Let $X$ be a set. Denote by $\mathbf{M}_X$ the collection of positive measures $\mu : \Sigma \to [0, \infty]$ defined on a $\sigma$-algebra $\Sigma \subseteq \mathcal{P}(X)$ and by $\mathbf{O}_X$ the collection of outer measures $\eta : \mathcal{P}(X) \to [0, \infty]$ (i.e. $\eta(\emptyset) = 0$, $\eta$ is non-decreasing and countably subadditive). Let us denote the elements $\mu : \Sigma \to [0, \infty]$ in $\mathbf{M}_X$ by $(\Sigma, \mu)$. The Caratheodory method provides the mappings
$F : \mathbf{M}_X \to \mathbf{O}_X$, $(\Sigma, \mu) \mapsto \mu^*$, $\mu^*(E) := \inf \{ \sum_{n=1}^\infty \mu(A_n) \mid E \subseteq \bigcup_{n=1}^\infty A_n, A_n \in \Sigma \}$ (the induced outer measure) and
$G : \mathbf{O}_X \to \mathbf{M}_X$, $\eta \mapsto (M(\eta), \eta|_{M(\eta)})$ where $M(\eta) := \{ E \in \mathcal{P}(X) \mid \eta(A) = \eta(A \cap E) + \eta(A \cap E^c) \textrm{ for all } A \in \mathcal{P}(X) \}$ is the $\sigma$-algebra of Caratheodory $\eta$-measurable sets.
A measure $(\Sigma, \mu)$ is complete if $\Sigma$ contains all subsets of all $\mu$-null sets. An outer measure $\eta$ is regular if $FG(\eta) = \eta$, i.e. the outer measure induced from $\eta|_{M(\eta)}$ by the Caratheodory construction is the initially given outer measure $\eta$ [Fremlin, 132Xa].
Facts:
- $FG(\eta) \geq \eta$ for all outer measures $\eta$. In general, $FG \neq id$.

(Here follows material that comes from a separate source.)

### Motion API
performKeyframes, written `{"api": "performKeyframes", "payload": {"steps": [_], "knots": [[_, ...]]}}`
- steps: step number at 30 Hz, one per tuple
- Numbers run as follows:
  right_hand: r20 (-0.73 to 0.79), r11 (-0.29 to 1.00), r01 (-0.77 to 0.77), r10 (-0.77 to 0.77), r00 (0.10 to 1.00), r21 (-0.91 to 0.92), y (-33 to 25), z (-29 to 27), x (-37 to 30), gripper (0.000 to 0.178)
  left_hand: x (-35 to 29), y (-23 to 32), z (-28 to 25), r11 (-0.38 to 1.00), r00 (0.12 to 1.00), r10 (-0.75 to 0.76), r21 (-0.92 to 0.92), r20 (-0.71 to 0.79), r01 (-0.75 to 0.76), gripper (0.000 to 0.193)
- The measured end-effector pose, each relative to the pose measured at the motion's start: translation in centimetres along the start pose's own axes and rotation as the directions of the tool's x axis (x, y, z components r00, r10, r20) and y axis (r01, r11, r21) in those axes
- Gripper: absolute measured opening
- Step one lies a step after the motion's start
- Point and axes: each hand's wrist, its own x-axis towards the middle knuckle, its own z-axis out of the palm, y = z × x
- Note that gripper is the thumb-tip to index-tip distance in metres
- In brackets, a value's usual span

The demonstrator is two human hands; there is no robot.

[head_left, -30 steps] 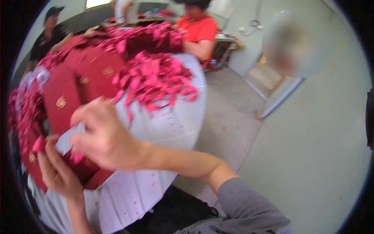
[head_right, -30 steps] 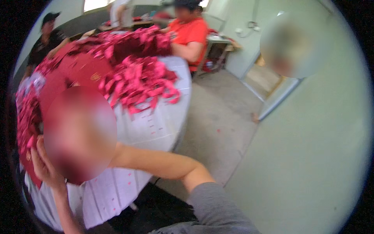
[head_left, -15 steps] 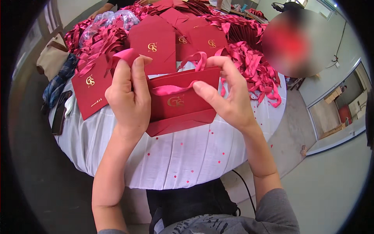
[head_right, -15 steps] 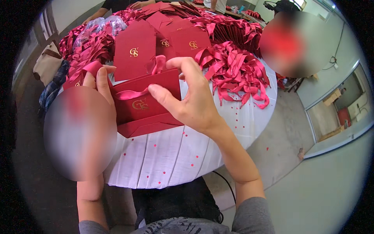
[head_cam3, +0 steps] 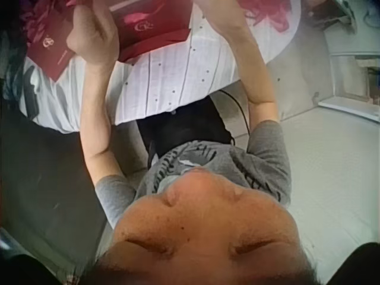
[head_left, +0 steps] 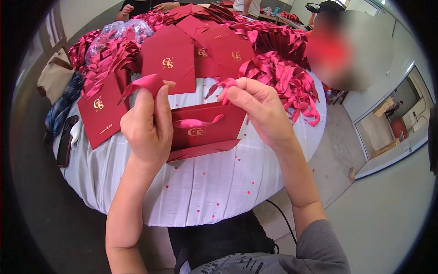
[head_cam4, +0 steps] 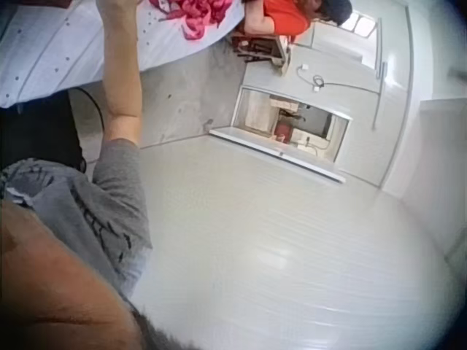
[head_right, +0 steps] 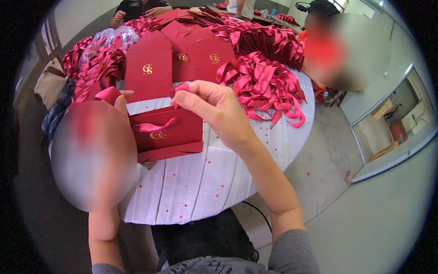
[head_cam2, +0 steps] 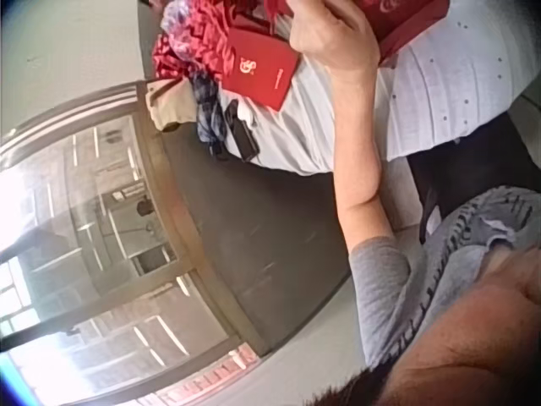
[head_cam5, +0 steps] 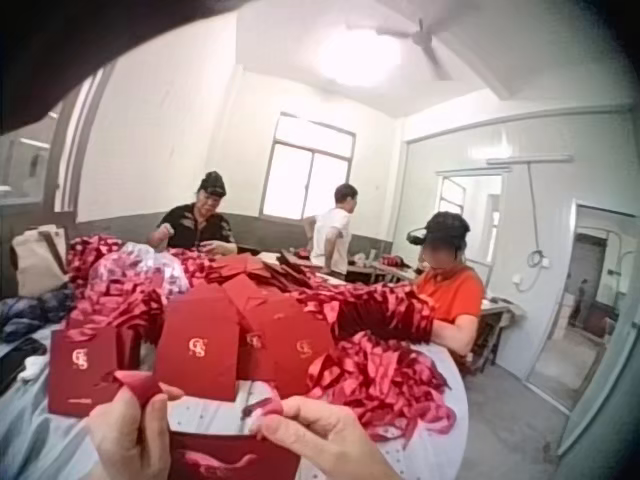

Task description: The person attaches ribbon handles to paper gift bags by threading the ribbons through slots on the bags and folding the bags by hand.

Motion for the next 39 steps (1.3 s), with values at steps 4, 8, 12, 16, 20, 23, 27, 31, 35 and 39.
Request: {"api": "performKeyframes", "payload": {"steps": [4, 8, 12, 16, 20, 23, 27, 31, 35, 39], "knots": [[-0.173, 0.969, 0.139, -0.176, 0.969, -0.203, 0.3, 0.6, -0.3, 0.016, -0.1, 0.5, 0.1, 0.999, 0.999, 0.037, -0.031, -0.001, -0.037, 0.004], [-0.287, 0.93, 0.239, -0.319, 0.903, -0.279, 1.5, 1.1, 0.1, 0.017, -0.1, 1.1, 0.2, 0.995, 0.994, 0.1, -0.025, 0.04, -0.099, 0.004], [-0.342, 0.913, 0.249, -0.358, 0.869, -0.322, 1.8, 1.3, 0.2, 0.017, -0.1, 1.5, 0.4, 0.995, 0.995, 0.088, -0.057, 0.036, -0.086, 0.004], [-0.359, 0.901, 0.243, -0.374, 0.855, -0.359, 1.9, 1.5, 0.1, 0.017, -0.2, 1.4, 0.2, 0.998, 0.998, 0.022, -0.061, 0.063, -0.018, 0.003], [-0.341, 0.899, 0.222, -0.357, 0.87, -0.377, 1.9, 1.3, 0.2, 0.018, -0.2, 1.3, 0.4, 0.992, 0.995, -0.067, -0.099, 0.069, 0.074, 0.002], [-0.317, 0.919, 0.211, -0.32, 0.893, -0.332, 1.4, 1.2, 0.3, 0.018, -0.3, 0.9, 0.6, 0.979, 0.988, -0.138, -0.143, 0.075, 0.147, 0.005], [-0.309, 0.945, 0.231, -0.296, 0.904, -0.231, 1.3, 1.1, 0.4, 0.019, 0.0, 1.2, 0.5, 0.931, 0.95, -0.276, -0.204, 0.145, 0.302, 0.013], [-0.272, 0.944, 0.194, -0.266, 0.925, -0.266, 1.9, 0.5, 0.7, 0.02, 0.7, 0.8, -0.1, 0.834, 0.885, -0.372, -0.318, 0.281, 0.451, 0.029], [-0.275, 0.964, 0.139, -0.199, 0.941, -0.226, 2.6, -0.4, 0.9, 0.025, 1.3, -0.5, -0.3, 0.647, 0.724, -0.462, -0.364, 0.511, 0.67, 0.047], [-0.269, 0.985, 0.085, -0.124, 0.955, -0.152, 2.9, -0.7, 1.2, 0.024, 1.2, -2.4, -0.5, 0.466, 0.581, -0.443, -0.378, 0.683, 0.8, 0.045]]}}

- Every induced outer measure $\mu^* = F(\Sigma, \mu)$ is regular and conversely, every regular outer measure $\eta$ is induced by some measure $(\Sigma, \mu)$, i.e. $\eta = F(\Sigma, \mu)$, just take $(\Sigma, \mu) := G(\eta)$ [Fremlin, 132Xa]. Hence, the range of $F$ is precisely the collection of regular outer measures.
- It holds $FGF = F$.
- Every induced measure $(\Sigma, \mu) = G(\eta)$ is complete, hence the range of $G$ is contained in the collection of complete measures. In contrast, a complete measure $(\Sigma, \mu)$ need not be induced by some outer measure. However, $(\check{\Sigma}, \check{\mu}) := GF(\Sigma, \mu)$ is an extension of $(\Sigma, \mu)$ to a complete measure, i.e. $\Sigma \subseteq \check{\Sigma}$ and $\check{\mu} = \mu$ on $\Sigma$ for any measure $(\Sigma, \mu)$ (complete or not).

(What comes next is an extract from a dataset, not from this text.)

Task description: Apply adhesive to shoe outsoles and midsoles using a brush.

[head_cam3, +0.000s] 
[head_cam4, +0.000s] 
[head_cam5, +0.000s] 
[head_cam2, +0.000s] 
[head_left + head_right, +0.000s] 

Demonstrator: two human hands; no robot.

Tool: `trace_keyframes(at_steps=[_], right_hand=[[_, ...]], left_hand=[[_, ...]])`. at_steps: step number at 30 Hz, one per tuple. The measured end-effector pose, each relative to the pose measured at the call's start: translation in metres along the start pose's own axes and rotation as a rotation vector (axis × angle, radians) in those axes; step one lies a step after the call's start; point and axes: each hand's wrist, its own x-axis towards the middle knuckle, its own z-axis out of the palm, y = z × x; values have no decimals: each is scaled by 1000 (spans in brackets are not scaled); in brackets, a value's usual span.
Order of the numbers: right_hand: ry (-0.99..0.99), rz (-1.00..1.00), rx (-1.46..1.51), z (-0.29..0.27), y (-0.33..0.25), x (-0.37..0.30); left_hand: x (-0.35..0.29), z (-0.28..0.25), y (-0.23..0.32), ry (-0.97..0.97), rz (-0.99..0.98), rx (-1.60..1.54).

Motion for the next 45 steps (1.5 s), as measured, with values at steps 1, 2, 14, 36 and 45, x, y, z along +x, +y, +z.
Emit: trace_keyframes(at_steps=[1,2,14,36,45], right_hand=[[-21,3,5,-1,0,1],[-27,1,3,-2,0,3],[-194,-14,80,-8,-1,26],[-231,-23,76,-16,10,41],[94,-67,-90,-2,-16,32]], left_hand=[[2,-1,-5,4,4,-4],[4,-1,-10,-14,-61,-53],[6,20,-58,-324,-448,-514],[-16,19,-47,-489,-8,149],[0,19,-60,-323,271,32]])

- In general, $GFG \neq G$.
[Fremlin, 213Ya] provides an example for 5.: Let $X = \mathbb{N}$ and define $\eta$ by $\eta(A) := \sqrt{|A|}$ if $A$ is finite and $\eta(A) := \infty$ if $A$ is infinite. Then $\eta$ is an outer measure, that is not regular; for the induced measure $(\Sigma, \mu) := G(\eta)$ it holds $\Sigma = \{ \emptyset, X \}$; its induced outer measure $\mu^* := G(\Sigma, \mu) = FG(\eta)$ is given by $\mu^*(E) = \infty$ for any $E \neq \emptyset$ and in turn $GFG(\eta) = (\mathcal{P}(X), \eta) \neq (\Sigma, \mu) = G(\eta)$.
However, [Fremlin, 213Xa(v)] states that "if $\mu$ is defined by Carathéodory's method from another outer measure, then $\mu = \check{\mu}$"; in other words $GFG = G$. So, Fremlin contradicts himself here. $GFG = G$ holds at least for regular outer measures.
The equations $FGF = F$ and "$GFG = G$" indicate that there should be some hidden Galois connection between a subset $\mathbf{M}_X' \subseteq \mathbf{M}_X$ and a subset $\mathbf{O}_X' \subseteq \mathbf{O}_X$ defined by the Caratheodory method, so that certain complete measures and regular outer measures form the fixed points of the Galois connection (and are equivalent in this way). An answer to this thread seems to go in this direction. The Galois connection should of course be not trivial in the sense that it only consists of the fixed points. Moreover, we need particular partial orders on $\mathbf{M}_X'$ and $\mathbf{O}_X'$. Does anyone has an idea how to do that?